Your instructions:
The answer should consist of each line below that contains the word "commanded".

┏━━

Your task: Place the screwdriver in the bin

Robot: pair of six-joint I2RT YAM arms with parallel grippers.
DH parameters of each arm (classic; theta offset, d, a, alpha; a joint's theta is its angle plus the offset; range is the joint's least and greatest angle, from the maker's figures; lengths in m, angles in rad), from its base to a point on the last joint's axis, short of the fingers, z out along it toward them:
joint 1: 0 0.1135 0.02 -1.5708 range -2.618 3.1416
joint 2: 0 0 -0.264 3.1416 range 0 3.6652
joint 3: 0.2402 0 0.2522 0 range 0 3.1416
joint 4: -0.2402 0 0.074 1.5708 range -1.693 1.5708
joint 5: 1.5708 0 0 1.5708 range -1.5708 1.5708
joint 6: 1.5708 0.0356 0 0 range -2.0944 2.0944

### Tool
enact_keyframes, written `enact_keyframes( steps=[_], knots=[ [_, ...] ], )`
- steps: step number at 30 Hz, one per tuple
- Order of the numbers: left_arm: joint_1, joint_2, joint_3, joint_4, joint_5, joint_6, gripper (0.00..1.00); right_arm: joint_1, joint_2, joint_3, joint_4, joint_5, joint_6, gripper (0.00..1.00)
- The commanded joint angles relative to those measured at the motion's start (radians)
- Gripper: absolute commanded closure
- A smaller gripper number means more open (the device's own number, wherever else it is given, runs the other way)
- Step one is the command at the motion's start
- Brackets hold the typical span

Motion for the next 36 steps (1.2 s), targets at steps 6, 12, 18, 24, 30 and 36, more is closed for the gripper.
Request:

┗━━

Response for this exercise:
- The commanded joint angles relative to those measured at the motion's start (radians)
- Gripper: absolute commanded closure

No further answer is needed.